Aisha Ali Al-Athba, Wajdi Zaghouani


Abstract
The study of online discourse has become central to understanding societal polarization. While much research has focused on detecting overt toxicity, the subtle dynamics of social cohesion, meaning the interaction between divisive and unifying narratives, remain computationally underexplored. This paper presents Cohesion-6K, a manually and ChatGPT-assisted annotated dataset of six thousand Arabic public Facebook posts related to the Israeli Occupation of Palestine. Each post is assigned to one of five discourse categories that represent a continuum from conflict to cohesion: Conflict, Resolution, Community Engagement, Supportive Interactions, and Shared Values. The annotation process combines expert human judgment with model-assisted pre-labeling verified by trained annotators, achieving substantial inter-annotator agreement (Cohen’s kappa = 0.85). Quantitative analysis reveals a consistent engagement gap, where conflict-oriented posts receive between two and four times more user interaction than resolution-oriented ones (p < 0.01). This pattern illustrates how divisive discourse tends to attract disproportionate visibility in Arabic social media spaces. Cohesion-6K provides a transparent and reproducible resource for the study of online cohesion and polarization.
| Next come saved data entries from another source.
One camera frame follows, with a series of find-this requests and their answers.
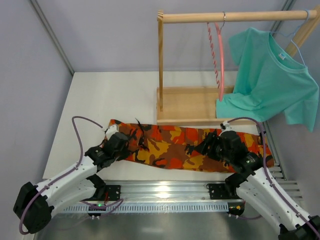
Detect orange camouflage trousers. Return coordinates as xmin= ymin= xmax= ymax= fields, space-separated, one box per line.
xmin=107 ymin=117 xmax=274 ymax=174

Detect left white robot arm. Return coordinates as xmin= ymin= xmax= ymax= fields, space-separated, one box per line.
xmin=13 ymin=132 xmax=129 ymax=235

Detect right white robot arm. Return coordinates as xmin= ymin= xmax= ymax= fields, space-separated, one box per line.
xmin=195 ymin=130 xmax=320 ymax=240

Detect pink plastic hanger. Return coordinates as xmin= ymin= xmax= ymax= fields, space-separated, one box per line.
xmin=206 ymin=22 xmax=225 ymax=102

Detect wooden clothes rack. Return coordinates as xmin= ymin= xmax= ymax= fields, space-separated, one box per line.
xmin=156 ymin=6 xmax=320 ymax=126

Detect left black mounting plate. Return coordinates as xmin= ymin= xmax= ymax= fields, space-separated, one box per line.
xmin=103 ymin=184 xmax=121 ymax=202

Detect black mounting plate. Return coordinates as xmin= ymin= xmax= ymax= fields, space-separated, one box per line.
xmin=206 ymin=183 xmax=239 ymax=200
xmin=103 ymin=184 xmax=121 ymax=202

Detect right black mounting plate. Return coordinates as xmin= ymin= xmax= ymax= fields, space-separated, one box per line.
xmin=206 ymin=183 xmax=239 ymax=200

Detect teal t-shirt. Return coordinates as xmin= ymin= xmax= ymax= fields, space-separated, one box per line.
xmin=216 ymin=27 xmax=319 ymax=132

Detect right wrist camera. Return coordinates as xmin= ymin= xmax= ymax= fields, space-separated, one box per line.
xmin=220 ymin=121 xmax=233 ymax=133

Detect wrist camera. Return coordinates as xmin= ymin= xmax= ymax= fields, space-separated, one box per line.
xmin=103 ymin=124 xmax=119 ymax=139
xmin=220 ymin=121 xmax=233 ymax=133

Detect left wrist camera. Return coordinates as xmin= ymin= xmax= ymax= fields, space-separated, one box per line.
xmin=103 ymin=124 xmax=119 ymax=139

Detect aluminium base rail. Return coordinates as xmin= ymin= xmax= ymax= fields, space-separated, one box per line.
xmin=59 ymin=179 xmax=303 ymax=202

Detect slotted cable duct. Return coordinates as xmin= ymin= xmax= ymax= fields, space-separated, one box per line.
xmin=63 ymin=201 xmax=229 ymax=214

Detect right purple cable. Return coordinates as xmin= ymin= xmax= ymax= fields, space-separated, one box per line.
xmin=223 ymin=116 xmax=318 ymax=236

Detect light blue wire hanger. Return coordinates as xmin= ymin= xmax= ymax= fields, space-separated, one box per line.
xmin=269 ymin=9 xmax=310 ymax=68

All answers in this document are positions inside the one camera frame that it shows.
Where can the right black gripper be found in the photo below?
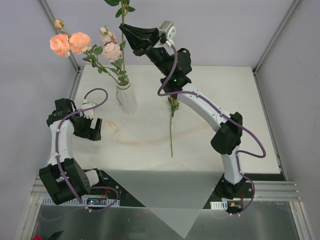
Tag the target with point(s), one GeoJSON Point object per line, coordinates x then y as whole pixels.
{"type": "Point", "coordinates": [152, 44]}

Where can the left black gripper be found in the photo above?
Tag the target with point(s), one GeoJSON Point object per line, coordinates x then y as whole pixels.
{"type": "Point", "coordinates": [88, 127]}

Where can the pale pink rose stem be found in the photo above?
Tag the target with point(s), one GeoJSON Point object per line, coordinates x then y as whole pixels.
{"type": "Point", "coordinates": [114, 53]}

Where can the peach rose stem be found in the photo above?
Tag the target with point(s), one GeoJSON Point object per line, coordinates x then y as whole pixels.
{"type": "Point", "coordinates": [124, 9]}
{"type": "Point", "coordinates": [81, 43]}

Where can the pink flowers with green leaves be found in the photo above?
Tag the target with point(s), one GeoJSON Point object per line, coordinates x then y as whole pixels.
{"type": "Point", "coordinates": [174, 106]}

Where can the white wrapping paper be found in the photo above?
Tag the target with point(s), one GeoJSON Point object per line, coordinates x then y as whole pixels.
{"type": "Point", "coordinates": [191, 153]}

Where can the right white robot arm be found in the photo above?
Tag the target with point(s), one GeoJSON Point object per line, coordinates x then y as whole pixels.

The dataset, annotation guidelines, and preprocessing code will be released for research use under an open license, supporting future work in computational social science, digital communication, and Arabic natural language processing.
Anthology ID:
2026.lrec-main.67
Volume:
Proceedings of the Fifteenth Language Resources and Evaluation Conference
Month:
May
Year:
2026
Address:
Palma de Mallorca, Spain
Editors:
Stelios Piperidis, Núria Bel, Henk van den Heuvel, Nancy Ide, Simon Krek, Antonio Toral
Venue:
LREC
SIG:
Publisher:
ELRA Language Resource Association
Note:
Pages:
881–892
Language:
URL:
https://preview.aclanthology.org/ingest-lrec/2026.lrec-main.67/
DOI:
Bibkey:
Cite (ACL):
Aisha Ali Al-Athba and Wajdi Zaghouani. 2026. Cohesion-6K: An Arabic Dataset for Analyzing Social Cohesion and Conflict in Online Discourse. International Conference on Language Resources and Evaluation, main:881–892.
Cite (Informal):
Cohesion-6K: An Arabic Dataset for Analyzing Social Cohesion and Conflict in Online Discourse (Al-Athba & Zaghouani, LREC 2026)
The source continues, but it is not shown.